**About this task**:
Reproduction of part of the material below, pictures omitted: copy exactly, and only, the lines starting with the one with "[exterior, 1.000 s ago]" and going on through the one with "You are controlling".

**Task input**:
_ _ _ _ _ _ _

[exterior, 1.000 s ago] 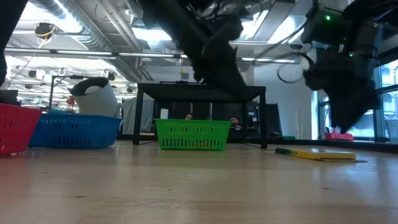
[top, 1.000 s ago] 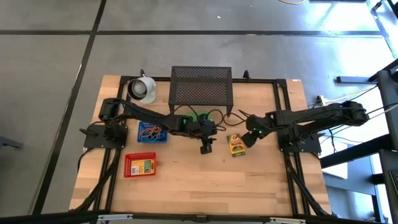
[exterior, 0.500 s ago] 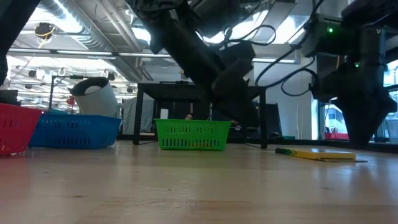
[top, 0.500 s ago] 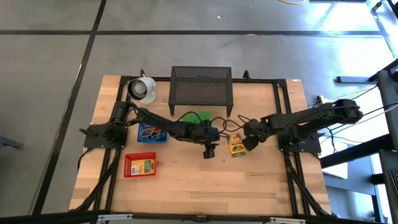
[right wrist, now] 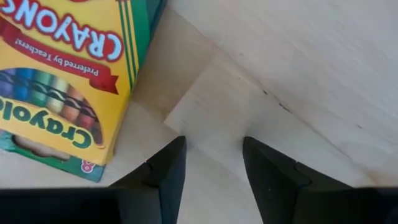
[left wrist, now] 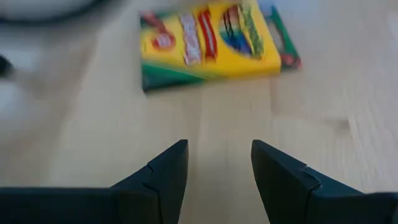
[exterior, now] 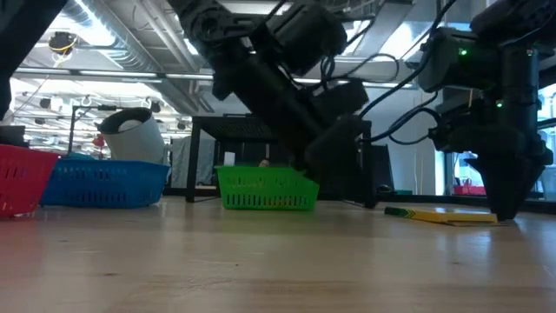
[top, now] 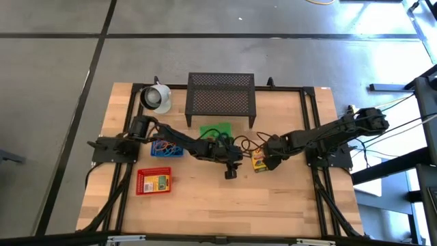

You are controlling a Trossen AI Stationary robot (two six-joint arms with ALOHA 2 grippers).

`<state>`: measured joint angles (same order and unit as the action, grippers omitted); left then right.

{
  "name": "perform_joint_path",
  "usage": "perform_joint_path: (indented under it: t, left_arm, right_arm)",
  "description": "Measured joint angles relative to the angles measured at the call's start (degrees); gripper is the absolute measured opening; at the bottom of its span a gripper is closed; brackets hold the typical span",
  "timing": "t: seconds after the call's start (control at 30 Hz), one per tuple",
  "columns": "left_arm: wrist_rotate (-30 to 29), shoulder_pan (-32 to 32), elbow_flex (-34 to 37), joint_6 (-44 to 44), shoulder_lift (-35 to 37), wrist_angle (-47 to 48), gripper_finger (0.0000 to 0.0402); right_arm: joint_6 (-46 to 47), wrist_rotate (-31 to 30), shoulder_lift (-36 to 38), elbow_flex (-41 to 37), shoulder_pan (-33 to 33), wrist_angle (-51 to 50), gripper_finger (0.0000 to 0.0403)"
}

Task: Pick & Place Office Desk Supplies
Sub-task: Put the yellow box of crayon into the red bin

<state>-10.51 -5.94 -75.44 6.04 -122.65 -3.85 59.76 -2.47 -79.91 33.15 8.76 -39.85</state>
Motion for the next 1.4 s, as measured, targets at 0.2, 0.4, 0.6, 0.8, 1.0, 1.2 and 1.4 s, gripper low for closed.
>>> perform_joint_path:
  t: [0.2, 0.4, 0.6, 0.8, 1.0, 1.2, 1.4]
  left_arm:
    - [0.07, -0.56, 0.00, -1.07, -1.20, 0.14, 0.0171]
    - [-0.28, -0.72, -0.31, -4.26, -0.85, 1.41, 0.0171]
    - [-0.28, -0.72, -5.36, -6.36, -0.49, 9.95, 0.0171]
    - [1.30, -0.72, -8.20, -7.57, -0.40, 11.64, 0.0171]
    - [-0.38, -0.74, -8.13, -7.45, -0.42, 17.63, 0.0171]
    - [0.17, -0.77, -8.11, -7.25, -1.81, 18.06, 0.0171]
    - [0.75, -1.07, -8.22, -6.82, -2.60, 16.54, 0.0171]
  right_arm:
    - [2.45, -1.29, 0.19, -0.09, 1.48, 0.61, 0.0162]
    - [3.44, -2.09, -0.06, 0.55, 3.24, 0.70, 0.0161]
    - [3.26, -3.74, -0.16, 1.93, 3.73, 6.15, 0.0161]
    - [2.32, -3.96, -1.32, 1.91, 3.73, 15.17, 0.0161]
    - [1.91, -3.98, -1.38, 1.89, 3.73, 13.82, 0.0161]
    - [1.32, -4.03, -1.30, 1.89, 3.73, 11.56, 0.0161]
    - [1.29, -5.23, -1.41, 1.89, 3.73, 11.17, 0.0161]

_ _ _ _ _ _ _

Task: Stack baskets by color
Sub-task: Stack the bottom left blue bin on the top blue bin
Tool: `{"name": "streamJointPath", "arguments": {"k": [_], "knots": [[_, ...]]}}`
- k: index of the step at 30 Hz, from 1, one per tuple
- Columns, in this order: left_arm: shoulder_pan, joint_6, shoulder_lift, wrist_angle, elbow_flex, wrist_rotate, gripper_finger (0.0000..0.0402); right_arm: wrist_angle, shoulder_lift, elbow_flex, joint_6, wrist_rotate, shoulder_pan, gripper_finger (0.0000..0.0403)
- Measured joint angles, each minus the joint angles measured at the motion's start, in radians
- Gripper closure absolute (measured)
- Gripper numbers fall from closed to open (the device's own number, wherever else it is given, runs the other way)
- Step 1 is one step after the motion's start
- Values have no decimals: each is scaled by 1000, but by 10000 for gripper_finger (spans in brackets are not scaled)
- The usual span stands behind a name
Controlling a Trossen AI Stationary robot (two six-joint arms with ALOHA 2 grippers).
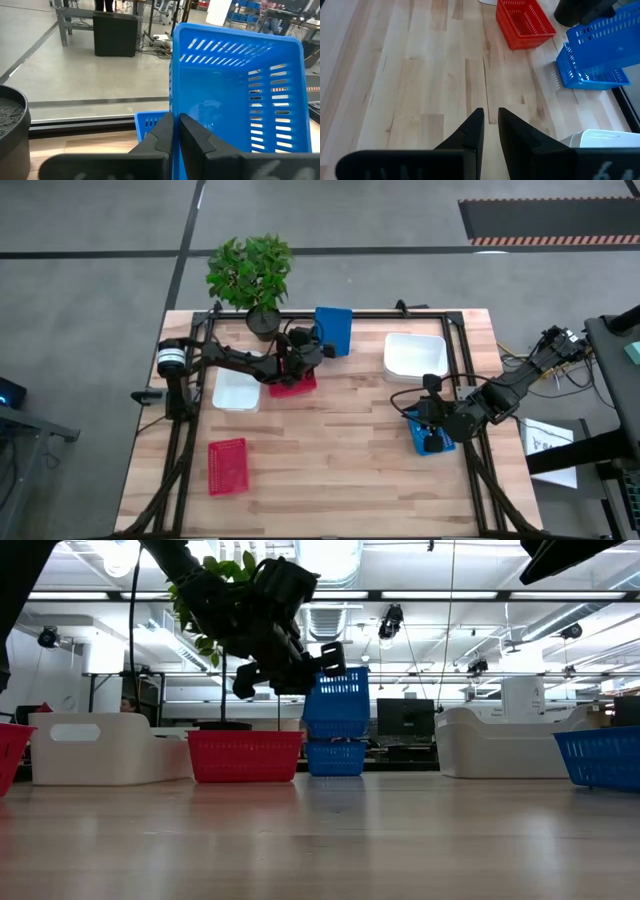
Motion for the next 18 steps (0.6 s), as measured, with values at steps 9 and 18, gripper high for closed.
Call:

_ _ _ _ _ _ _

**Result below**:
[exterior, 1.000 s ago] 
[top, 1.000 s ago] 
[exterior, 0.500 s ago] 
[top, 0.500 s ago] 
[right wrist, now] 
[left wrist, now] 
[exterior, now] 
[top, now] 

You are controlling a Trossen AI Stationary robot (two six-joint arms with ALOHA 2 grippers).

What appears above is the complete answer.